Zoe Krasney: Your book on elephants (Elephants on the Edge: What Elephants Teach us about Humanity, 2010) has had great success. I hear about your work everywhere.

Gay Bradshaw: Thank you. I’m happy that the book is done, and it’s great to feel that you’re part of a change. But on a negative note, the plight of elephants has not improved; in fact, it’s getting worse.

ZK: It’s difficult to get information about the things you’ve discussed in your book.

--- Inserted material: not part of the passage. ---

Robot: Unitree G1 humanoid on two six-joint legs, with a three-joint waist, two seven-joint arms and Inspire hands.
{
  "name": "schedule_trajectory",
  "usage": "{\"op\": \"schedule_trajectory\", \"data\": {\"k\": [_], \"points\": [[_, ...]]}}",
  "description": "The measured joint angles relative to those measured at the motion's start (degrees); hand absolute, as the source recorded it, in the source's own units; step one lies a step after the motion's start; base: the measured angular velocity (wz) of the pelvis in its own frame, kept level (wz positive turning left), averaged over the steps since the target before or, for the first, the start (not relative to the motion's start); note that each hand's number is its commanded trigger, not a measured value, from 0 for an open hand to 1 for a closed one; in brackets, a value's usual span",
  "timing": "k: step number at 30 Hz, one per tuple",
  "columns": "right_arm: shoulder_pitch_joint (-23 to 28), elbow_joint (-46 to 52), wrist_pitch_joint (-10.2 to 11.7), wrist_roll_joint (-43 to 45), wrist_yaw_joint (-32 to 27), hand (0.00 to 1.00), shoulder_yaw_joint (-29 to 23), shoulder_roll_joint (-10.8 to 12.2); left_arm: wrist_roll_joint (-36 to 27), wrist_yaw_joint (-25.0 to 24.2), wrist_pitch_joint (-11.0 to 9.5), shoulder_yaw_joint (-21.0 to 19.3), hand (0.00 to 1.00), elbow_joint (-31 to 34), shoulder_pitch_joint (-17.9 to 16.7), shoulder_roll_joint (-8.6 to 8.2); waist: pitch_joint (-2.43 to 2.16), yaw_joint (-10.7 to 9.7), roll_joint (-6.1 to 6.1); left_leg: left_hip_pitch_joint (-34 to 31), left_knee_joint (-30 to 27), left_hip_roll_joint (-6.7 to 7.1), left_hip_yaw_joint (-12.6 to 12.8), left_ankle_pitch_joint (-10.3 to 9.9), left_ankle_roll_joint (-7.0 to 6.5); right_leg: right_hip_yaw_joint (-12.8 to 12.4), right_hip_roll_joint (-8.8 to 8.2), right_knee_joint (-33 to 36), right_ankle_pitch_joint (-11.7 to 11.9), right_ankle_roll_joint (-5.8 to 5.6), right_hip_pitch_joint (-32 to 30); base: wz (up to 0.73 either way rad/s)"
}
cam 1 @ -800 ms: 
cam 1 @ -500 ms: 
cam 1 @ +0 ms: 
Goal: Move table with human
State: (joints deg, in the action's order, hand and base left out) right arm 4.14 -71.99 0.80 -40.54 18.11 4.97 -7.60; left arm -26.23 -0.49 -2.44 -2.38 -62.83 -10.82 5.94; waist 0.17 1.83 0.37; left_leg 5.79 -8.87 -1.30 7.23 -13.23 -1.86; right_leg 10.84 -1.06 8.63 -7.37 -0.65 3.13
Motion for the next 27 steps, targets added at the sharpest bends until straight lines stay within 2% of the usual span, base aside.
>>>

GB: The idea of an animal psyche, a mind and consciousness that is at least comparable to those of humans, is a new idea. But it is not for lack of data, and access to information is not a problem. There is an incredible amount of information about elephants. My book is only the tip of the iceberg in terms of the data, insights and resources that we now have. Yet with all this knowledge, elephant are headed toward extinction in a couple of decades. Extirpations – local extinctions – are occurring all over Asia and Africa; in Vietnam for example, I heard that there were only two hundred elephants left. This is remarkable when you realize that both continents were once completely occupied by elephants. Further, while elephants have been hunted and driven from their habitat since European colonization, there a veritable genocide taking place over the last couple of decades because of increased ivory poaching, trophy hunting, and culls. Subsequently, it’s denial that nonhuman animals are “as good as us” and it is the lack of political willpower to act on what we know that is driving elephants and other wildlife to extinction. The message continues that animals get in our way. No matter what research reveals, we still use them to fuel our needs in human society.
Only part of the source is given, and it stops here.